Before I moved to Sydney, I had lived in Rome. Jez wanted to know about it. He thought it was cool that I had lived there and had learned Italian. He was really easy to talk to. I couldn’t remember the last time I had chatted with a boy so effortlessly. I had forgotten how fun it was.

He asked for my number as I got into a cab. The sun was coming up. “You don’t have to ask for my number,” I said, like a jerk. 

He chuckled, took my number, and walked to his taxi. 

The next day he texted me. “Happy Australia Day, Molly! Want to have drinks tonight?”

I couldn’t remember the last time I had gotten excited over a text message. I had forgotten how fun it was. 

After dating for seven months in Sydney, it was time to say goodbye. My visa was expiring, and  I had gotten a fellowship to teach in Senegal for a year. He was leaving too, because he had been accepted into a PhD program, in Italy, of all places. We decided to break up. 

The morning we said goodbye, it was raining. He helped me carry my bags to a taxi where my two best friends were waiting to bring me to the airport so I could fly back to the States for two months before heading to Senegal. 

He gave me a kiss and cupped my cheeks with his hands. “I think you’re amazing,” he said. 

I cried. A lot. We hugged for a long time, and then I had to go. 

I cried so much on the flight that I probably should have had a Gatorade to replenish my electrolytes. I cried when I got to my hotel room. I cried when I woke up at 3 am the next morning and read the messages he had sent, telling me how much he was going to miss me, and how he hoped we would always be friends.

Three months later, I was in Senegal, and he was in Italy. Being new to our respective places, neither of us had any friends, so we both found ourselves in front of our computers a lot. We talked every day, usually more than once. 

We made a plan to meet in Paris for New Year’s. 

After New Year’s, we made a plan for him to come to Senegal over Easter.

After Easter, we made a plan for me to go to visit him before I went to a friend’s wedding in Florence in June.

After the wedding, I told him I loved him, and he said he loved me back.

Because I didn’t have a work visa for Italy, I had to go back to the US after my year in Senegal. I travelled to Australia to meet his family. He came to Maine to meet mine. 

Long-distance was hard. Sometimes, things that were tiny seemed big. We were in different time zones. I was busy when he was free, and vice versa. 

After about 1,000 job applications and a year of trying, I finally got sponsored for a job in Italy.
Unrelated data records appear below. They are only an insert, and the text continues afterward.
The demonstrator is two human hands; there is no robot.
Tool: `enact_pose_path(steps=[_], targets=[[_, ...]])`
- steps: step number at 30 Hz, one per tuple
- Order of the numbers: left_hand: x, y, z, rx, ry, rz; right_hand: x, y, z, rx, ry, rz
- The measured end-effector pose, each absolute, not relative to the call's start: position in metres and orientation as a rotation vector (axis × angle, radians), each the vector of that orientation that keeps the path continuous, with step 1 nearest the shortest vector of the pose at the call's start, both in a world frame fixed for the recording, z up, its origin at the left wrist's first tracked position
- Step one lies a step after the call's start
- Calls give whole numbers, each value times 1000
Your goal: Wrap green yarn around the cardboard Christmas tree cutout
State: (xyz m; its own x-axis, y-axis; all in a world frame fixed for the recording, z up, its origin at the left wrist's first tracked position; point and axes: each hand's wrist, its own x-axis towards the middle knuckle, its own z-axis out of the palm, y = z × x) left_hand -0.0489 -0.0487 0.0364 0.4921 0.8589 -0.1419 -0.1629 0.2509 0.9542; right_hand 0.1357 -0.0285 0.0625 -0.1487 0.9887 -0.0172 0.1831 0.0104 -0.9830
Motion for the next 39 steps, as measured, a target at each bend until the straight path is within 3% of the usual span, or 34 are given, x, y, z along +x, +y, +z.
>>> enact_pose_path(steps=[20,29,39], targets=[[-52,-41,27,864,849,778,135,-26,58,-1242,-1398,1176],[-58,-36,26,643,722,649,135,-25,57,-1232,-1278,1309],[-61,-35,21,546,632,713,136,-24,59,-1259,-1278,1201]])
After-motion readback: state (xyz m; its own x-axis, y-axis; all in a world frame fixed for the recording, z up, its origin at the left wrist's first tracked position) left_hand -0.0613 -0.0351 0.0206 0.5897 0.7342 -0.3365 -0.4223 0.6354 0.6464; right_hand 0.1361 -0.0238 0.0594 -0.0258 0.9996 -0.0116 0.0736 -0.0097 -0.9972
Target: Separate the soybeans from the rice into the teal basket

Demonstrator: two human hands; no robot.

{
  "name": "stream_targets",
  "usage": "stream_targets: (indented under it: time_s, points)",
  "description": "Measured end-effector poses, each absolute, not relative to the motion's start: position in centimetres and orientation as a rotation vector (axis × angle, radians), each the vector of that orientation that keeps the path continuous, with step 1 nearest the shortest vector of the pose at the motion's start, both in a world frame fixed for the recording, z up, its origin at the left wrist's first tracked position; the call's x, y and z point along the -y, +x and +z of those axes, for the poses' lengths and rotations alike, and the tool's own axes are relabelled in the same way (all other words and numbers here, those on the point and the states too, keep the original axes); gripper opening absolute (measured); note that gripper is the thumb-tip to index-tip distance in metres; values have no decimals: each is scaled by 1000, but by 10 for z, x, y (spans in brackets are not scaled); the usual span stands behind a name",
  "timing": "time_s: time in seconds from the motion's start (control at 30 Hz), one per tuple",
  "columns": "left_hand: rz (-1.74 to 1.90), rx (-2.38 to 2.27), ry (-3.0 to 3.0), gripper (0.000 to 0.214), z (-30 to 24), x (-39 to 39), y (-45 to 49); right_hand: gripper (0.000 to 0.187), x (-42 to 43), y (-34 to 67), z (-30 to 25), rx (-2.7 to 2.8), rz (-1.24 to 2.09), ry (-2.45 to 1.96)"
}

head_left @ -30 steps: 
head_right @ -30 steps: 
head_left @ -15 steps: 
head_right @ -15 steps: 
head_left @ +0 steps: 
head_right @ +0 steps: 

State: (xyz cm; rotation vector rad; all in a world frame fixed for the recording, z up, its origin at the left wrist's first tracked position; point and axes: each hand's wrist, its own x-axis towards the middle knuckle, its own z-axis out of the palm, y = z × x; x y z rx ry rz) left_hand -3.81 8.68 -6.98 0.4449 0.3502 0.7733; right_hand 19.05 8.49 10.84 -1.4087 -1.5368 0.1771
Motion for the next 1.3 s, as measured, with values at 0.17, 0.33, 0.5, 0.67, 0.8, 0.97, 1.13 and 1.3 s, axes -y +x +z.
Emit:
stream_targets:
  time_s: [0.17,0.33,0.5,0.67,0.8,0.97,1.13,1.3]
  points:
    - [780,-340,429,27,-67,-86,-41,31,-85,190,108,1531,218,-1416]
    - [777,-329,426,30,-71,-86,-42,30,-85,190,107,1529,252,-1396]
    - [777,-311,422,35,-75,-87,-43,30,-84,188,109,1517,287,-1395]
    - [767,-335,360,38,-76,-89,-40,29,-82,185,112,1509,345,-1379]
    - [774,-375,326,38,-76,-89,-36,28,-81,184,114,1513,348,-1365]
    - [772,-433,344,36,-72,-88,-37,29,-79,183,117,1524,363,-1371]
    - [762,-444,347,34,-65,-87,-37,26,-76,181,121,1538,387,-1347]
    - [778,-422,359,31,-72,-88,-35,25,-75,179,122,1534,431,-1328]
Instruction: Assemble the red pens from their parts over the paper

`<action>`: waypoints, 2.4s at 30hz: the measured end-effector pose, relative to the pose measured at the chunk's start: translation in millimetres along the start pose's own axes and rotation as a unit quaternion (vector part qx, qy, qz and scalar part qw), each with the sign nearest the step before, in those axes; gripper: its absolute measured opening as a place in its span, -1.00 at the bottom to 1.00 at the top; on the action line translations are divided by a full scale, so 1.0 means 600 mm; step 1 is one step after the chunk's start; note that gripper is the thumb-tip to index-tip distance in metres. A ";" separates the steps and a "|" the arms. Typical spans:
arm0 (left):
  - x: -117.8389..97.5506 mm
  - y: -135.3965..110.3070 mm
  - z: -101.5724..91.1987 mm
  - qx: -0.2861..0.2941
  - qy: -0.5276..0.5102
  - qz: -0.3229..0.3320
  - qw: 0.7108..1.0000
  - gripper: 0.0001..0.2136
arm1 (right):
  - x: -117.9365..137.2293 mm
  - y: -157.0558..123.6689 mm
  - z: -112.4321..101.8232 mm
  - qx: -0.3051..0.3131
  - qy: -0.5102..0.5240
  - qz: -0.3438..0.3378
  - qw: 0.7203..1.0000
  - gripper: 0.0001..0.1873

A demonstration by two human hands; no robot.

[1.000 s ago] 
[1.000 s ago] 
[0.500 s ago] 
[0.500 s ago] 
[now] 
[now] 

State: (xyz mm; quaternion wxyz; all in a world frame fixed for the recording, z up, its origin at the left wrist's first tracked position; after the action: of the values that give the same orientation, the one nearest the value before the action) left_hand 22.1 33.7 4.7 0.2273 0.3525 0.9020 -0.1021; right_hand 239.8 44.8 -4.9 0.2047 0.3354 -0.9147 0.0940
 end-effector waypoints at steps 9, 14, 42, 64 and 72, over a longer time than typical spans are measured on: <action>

I moved to Padua to be with him.

Since then, we’ve moved to Bologna together, and now, we live in Rome. We’ll be celebrating our six-ish year anniversary in January. We don’t really know how to count the time we were apart, so we just kind of don’t. It is both significant and insignificant. Significant because it was the right move at the time, and insignificant because it didn’t really matter, in the end.

Molly lives in Rome and blogs about eating and travelling well in Italy and beyond at Luggage and Life. If you like pictures of pasta, travel tips, and funny stories from the road, follow her on InstagramPinterest, and Facebook!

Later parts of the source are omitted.